One month

One month of not running. Of mostly not running. I am in France where I have a beautiful village house (that is, one without a garden but a lot of history and hills out front and back). Here, I get to borrow my friends Cathy and Shaun’s delightful dogs, and although Molly and Maggy are now 13, they still love to walk, and off we go, up and down hills. On one of my favourite walks, around the back of this 11th century chapel in the village, I had a shock: the gorgeous grassy path has been churned up by machines. Trees have been uprooted and tipped by the side of the track; others have been felled. Stone has been quarried. I didn’t know anything about it, as I haven’t been here for months, so it was a shock. “Ça fait mal au coeur,” said Marie-Françoise, who lives here full-time, when I asked her about it. It’s a deal, apparently, that the village has been resisting for years. A private forestry company wants access to get to the trees at the top of the hill, and for reasons I don’t yet understand, the French forestry commission has allowed them to do it. So a path has been dug up somewhat brutally, for profit. Other villagers are sanguine about it and I understand why: jobs and industry are scarcer and scarcer here, which is the village has so few young villagers, because most have left for work. It used to have factories and bars and restaurants and cafes (my house was one of them), and now it has none. The nature will recover, they tell me. And trees must be felled. Still, it was a shock. I walked up the machined mud and thought how brutal we are, us humans, to nature. How we feel such entitlement, always, and how that will be the death of us. Really.

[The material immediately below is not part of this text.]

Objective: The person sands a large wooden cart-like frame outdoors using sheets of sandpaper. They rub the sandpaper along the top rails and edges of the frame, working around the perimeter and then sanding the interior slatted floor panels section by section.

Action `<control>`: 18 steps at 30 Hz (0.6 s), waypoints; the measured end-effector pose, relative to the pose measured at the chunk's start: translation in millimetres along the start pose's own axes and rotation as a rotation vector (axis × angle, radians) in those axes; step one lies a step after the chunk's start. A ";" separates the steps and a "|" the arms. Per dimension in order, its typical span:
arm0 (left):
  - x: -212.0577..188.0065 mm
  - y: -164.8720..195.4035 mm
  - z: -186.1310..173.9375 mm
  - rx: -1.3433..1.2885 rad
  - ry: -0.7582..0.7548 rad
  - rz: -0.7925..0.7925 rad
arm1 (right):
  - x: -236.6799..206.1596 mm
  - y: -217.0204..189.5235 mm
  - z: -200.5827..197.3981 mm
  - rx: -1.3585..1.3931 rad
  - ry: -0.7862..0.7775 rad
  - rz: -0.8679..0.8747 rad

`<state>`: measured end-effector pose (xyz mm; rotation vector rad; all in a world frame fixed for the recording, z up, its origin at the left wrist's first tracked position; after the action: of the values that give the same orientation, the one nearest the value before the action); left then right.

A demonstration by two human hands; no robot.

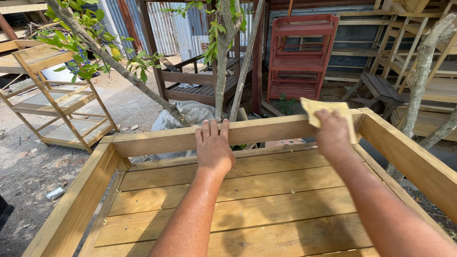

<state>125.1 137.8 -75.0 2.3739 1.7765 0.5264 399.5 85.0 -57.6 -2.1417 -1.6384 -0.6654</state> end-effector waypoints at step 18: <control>2.4 -2.2 3.6 0.023 -0.008 0.032 | -17.4 -60.6 12.7 0.218 0.279 -0.003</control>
<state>125.0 141.1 -78.6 2.4194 1.7538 0.5023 339.1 93.9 -77.8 -1.8046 -1.4899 -0.7145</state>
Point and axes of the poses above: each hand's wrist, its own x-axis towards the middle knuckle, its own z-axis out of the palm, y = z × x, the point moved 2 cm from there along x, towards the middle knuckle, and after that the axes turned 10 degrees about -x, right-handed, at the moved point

But then I got to the top of the climb, and managed to get over a huge pile of rocks that the road-builders had callously left blocking a public path, and then the path was the path again: green, and quiet, and serene, and luscious. So when I got to the steep, rocky ascent, I was so pleased to be on my favourite path, and for it to look like my favourite path, I ran a bit. On rocks, downhill. It was stupid. But I just wanted to run. It was only for 100 metres, though FRB and another running friend chastised me for it. But I think I have been very strict and very good and very patient, and 100 metres of running in a month is forgivable. And we have had such beautiful walks.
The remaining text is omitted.